"""
Generate calibration comparison figure: Baseline (V_0) vs Dynamic (V_τ)

This script compares the calibration of:
1. Baseline method: value at t=0 (V_0)
2. Dynamic abstention: value at abstention time (V_τ)

For dynamic abstention, V_τ is the value when the trajectory first drops below
the threshold.
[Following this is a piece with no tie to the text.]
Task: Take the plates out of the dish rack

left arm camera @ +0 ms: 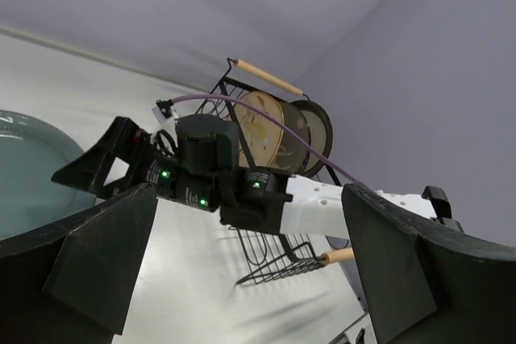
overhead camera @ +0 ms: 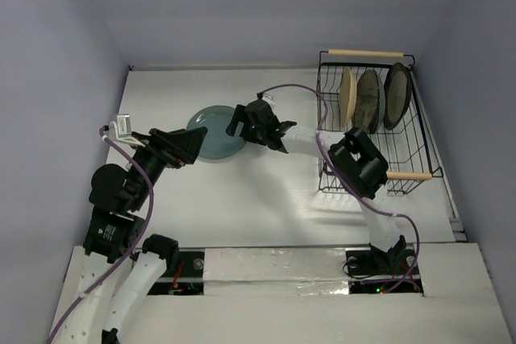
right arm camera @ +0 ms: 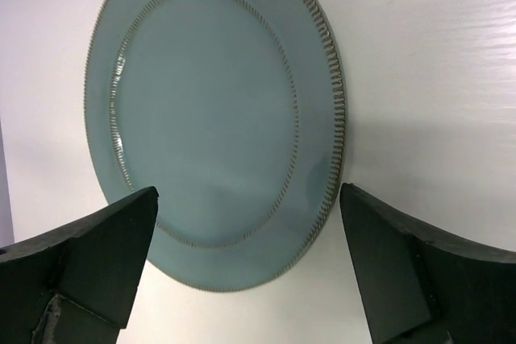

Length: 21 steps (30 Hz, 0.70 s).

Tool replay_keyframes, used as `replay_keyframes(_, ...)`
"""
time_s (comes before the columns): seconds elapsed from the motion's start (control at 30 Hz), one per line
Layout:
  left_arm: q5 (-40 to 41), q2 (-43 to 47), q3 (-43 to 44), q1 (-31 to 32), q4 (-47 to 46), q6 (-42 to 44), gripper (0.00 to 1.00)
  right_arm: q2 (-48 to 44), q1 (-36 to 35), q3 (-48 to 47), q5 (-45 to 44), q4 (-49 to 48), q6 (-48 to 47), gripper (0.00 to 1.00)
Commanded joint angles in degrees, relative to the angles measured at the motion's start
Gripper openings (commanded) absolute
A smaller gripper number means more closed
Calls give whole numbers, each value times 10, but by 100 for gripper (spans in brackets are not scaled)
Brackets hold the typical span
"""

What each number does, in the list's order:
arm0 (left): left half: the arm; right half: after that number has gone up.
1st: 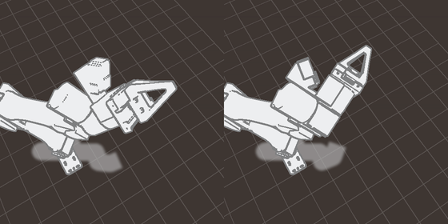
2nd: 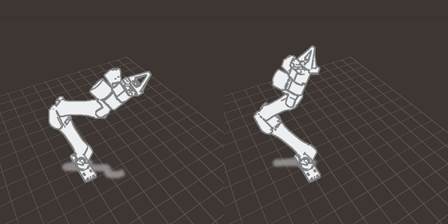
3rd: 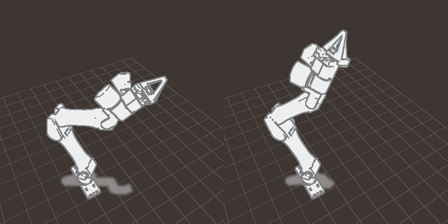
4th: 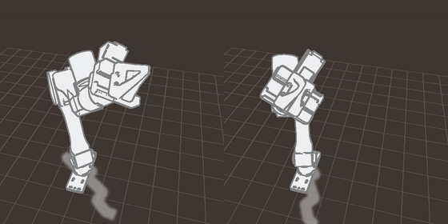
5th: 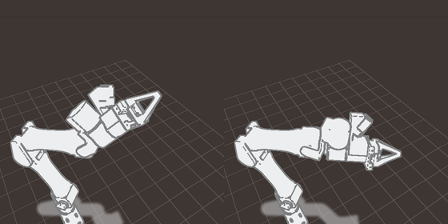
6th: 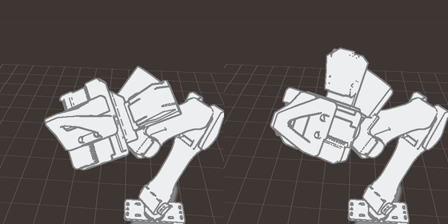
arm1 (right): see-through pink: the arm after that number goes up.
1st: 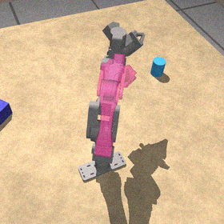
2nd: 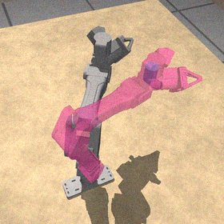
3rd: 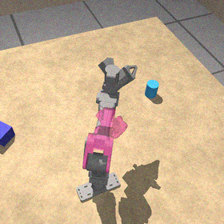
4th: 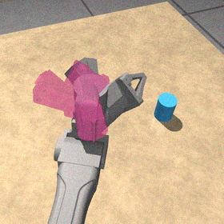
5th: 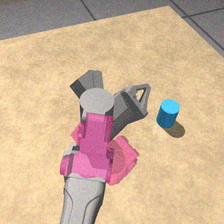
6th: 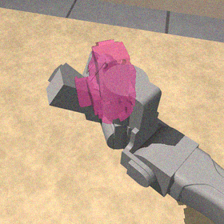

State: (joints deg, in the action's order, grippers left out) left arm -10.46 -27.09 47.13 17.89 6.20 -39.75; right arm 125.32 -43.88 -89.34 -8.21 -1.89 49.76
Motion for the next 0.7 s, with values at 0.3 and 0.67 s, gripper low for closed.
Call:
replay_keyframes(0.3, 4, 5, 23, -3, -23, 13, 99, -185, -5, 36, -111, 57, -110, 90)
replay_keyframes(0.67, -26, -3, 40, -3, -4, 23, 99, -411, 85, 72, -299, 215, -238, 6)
Since V_τ ≈ T by construction (abstention occurs at first crossing),
we collect (V_τ, correctness) pairs across multiple thresholds.
"""

import os
import matplotlib.pyplot as plt
import pandas as pd
import numpy as np

plt.rcParams.update({'font.size': 12})

trajectory_files = {
    "./trajectory_values_gsm8k_qwen.csv": "gsm8k_qwen",
    "./trajectory_values_gsm8k_phi3.csv": "gsm8k_phi3",
    "./trajectory_values_olympiadMath_phi3.csv": "olympiadMath_phi3",
    "./trajectory_values_olympiadMath_qwen.csv": "olympiadMath_qwen",
}

DATASET_TITLE_MAP = {
    'gsm8k_qwen': 'GSM8K (Qwen)',
    'gsm8k_phi3': 'GSM8K (Phi-3)',
    'olympiadMath_qwen': 'OlympiadBench (Qwen)',
    'olympiadMath_phi3': 'OlympiadBench (Phi-3)',
}

output_dir = os.path.join(os.path.dirname(os.path.abspath(__file__)), "output_plots")
os.makedirs(output_dir, exist_ok=True)


def get_abstention_time_value(trajectory_values, threshold):
    """
    Get the value at the abstention time for a given trajectory and threshold.
    
    Abstention time τ = min{t : V_t < threshold}
    Returns V_τ, the value at the first time it drops below threshold.
    Returns None if the trajectory never drops below threshold (no abstention).
    """
    for v in trajectory_values:
        if v < threshold:
            return v
    return None


def compute_calibration(values, correctness, n_bins=10):
    """
    Compute calibration data: bin predictions and compute actual accuracy per bin.
    
    Args:
        values: array of predicted probabilities
        correctness: array of binary correctness labels (1 = correct)
        n_bins: number of bins
        
    Returns:
        DataFrame with predicted_prob, actual_accuracy, count per bin
    """
    values = np.array(values)
    correctness = np.array(correctness)
    
    bins = np.linspace(0, 1, n_bins + 1)
    bin_indices = np.digitize(values, bins) - 1
    bin_indices = np.clip(bin_indices, 0, n_bins - 1)
    
    calibration_data = []
    for bin_idx in range(n_bins):
        mask = bin_indices == bin_idx
        if mask.sum() > 0:
            calibration_data.append({
                'bin_idx': bin_idx,
                'predicted_prob': values[mask].mean(),
                'actual_accuracy': correctness[mask].mean(),
                'count': mask.sum()
            })
    return pd.DataFrame(calibration_data)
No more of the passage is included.